- Born: 17 September 1975 (age 50) Uganda
- Education: Makerere University (Bachelor of Arts in Social Sciences) Uganda Military Academy Officer Cadet Course Eastern and Southern African Management Institute Certificate in Effective Supervisory Management Uganda Management Institute Postgraduate Diploma in Human Resource Management Master of Management Studies (In progress)
- Occupation: Politician
- Years active: 1999–present

= Rose Atima Ayaka =

Ugandan politician

Rose Atima Ayaka (born 17 September 1975) is a Ugandan politician, who served as the elected District Woman Representative for Maracha District, in the 10th Ugandan Parliament (2016 - 2021).

==Early life and education==
Ayaka was born on 17 September 1975. She attended primary school locally. She attended Mvara Secondary School in the city of Arua, for her O-Level studies, graduating in 1989. She then continued with her A-Level education at Muni Girls' Secondary School, also in Arua, obtaining her High School Diploma from there in 1993.

She was then admitted to Makerere University, Uganda's oldest and largest public university, graduating in 1996 with a Bachelor of Arts degree in Social Sciences. In 1999, she attended an Officer Cadet Course at the Uganda Military Academy, in Kabamba, Mubende District, and was awarded a certificate of attendance.

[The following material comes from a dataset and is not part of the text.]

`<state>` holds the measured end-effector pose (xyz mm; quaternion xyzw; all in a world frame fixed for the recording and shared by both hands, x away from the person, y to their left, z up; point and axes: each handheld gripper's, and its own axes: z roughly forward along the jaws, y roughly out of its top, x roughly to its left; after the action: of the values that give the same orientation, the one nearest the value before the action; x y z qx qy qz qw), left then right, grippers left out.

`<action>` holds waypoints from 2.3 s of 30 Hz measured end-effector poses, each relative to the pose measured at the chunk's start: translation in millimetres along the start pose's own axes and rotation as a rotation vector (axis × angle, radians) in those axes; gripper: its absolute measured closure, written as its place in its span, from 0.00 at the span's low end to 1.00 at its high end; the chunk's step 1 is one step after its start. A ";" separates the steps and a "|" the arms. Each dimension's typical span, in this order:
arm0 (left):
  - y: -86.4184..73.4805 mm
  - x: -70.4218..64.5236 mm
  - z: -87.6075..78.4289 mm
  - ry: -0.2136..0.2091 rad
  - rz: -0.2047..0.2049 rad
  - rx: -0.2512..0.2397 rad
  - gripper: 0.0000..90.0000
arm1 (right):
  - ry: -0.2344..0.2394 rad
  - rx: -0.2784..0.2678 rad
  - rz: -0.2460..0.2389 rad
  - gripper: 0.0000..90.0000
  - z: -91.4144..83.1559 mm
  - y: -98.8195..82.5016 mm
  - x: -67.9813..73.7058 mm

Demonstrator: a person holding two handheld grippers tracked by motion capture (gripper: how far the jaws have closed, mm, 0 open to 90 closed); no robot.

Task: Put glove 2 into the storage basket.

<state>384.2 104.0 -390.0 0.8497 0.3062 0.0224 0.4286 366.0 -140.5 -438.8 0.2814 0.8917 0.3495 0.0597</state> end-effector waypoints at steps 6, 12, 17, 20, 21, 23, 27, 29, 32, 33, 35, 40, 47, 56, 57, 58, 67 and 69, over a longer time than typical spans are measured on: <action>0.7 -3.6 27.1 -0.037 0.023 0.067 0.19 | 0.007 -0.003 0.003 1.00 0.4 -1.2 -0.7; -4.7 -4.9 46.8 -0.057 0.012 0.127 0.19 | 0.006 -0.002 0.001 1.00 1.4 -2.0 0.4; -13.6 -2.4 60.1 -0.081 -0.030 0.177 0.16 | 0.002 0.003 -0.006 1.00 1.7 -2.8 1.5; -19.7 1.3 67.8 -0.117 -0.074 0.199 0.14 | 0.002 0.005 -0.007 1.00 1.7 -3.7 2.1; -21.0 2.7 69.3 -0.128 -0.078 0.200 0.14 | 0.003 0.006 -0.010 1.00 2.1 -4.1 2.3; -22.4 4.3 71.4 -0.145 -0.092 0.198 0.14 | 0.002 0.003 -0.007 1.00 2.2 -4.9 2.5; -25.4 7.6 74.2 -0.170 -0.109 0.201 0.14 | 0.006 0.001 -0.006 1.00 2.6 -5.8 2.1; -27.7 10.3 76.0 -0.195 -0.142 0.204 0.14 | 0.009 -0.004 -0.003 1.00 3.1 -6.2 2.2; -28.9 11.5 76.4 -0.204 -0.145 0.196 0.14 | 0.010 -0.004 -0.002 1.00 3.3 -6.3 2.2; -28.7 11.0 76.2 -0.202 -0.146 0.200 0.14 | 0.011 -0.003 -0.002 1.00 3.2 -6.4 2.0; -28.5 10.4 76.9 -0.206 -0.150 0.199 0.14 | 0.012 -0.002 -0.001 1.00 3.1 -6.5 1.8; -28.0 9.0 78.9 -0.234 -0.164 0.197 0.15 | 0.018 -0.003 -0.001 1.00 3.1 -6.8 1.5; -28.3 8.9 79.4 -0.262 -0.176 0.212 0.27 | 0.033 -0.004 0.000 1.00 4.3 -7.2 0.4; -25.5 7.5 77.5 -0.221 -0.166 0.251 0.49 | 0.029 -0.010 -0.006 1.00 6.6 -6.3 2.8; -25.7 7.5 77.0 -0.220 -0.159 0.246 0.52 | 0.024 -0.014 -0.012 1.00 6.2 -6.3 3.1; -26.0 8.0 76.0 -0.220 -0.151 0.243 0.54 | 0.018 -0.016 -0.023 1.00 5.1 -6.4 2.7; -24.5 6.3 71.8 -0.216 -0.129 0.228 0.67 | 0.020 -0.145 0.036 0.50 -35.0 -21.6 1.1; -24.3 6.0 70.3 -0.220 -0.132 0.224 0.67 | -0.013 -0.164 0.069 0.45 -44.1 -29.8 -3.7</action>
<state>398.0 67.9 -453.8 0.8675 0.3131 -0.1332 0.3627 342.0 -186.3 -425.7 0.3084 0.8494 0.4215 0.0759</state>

She also has a Certificate in Effective Supervisory Management, awarded by the Eastern and Southern African Management Institute. Her Postgraduate Diploma in Human Resource Management was obtained from the Uganda Management Institute (UMI) in Kampala, Uganda's capital city. As of 2016, Ayaka was studying to obtain a Master of Management Studies degree, also at UMI.

==Career==
===Before politics===
Ayaka spent over fifteen years before entering politics, working for the Independent Electoral Commission of Uganda. From 1999 until 2000, she worked as the Assistant District Registrar. She then served as the District Registrar from 2000 until 2011. From 2012 until 2015, she was the Regional Election Officer at the Electoral Commission of Uganda.

===As a politician===
During the 2016 parliamentary elections, Rose Atima Ayaka defeated two other candidates to win the Maracha District Women's Seat in the 10th Parliament. She ran as a member of the ruling National Resistance Movement political party. In the 10th Parliament, she sat on the parliamentary committee on human rights and the parliamentary committee on health.

==Other considerations==
She is a member of the Uganda Women Parliamentary Association (UWOPA). She is interested in promoting education, public health and economic empowerment in her community.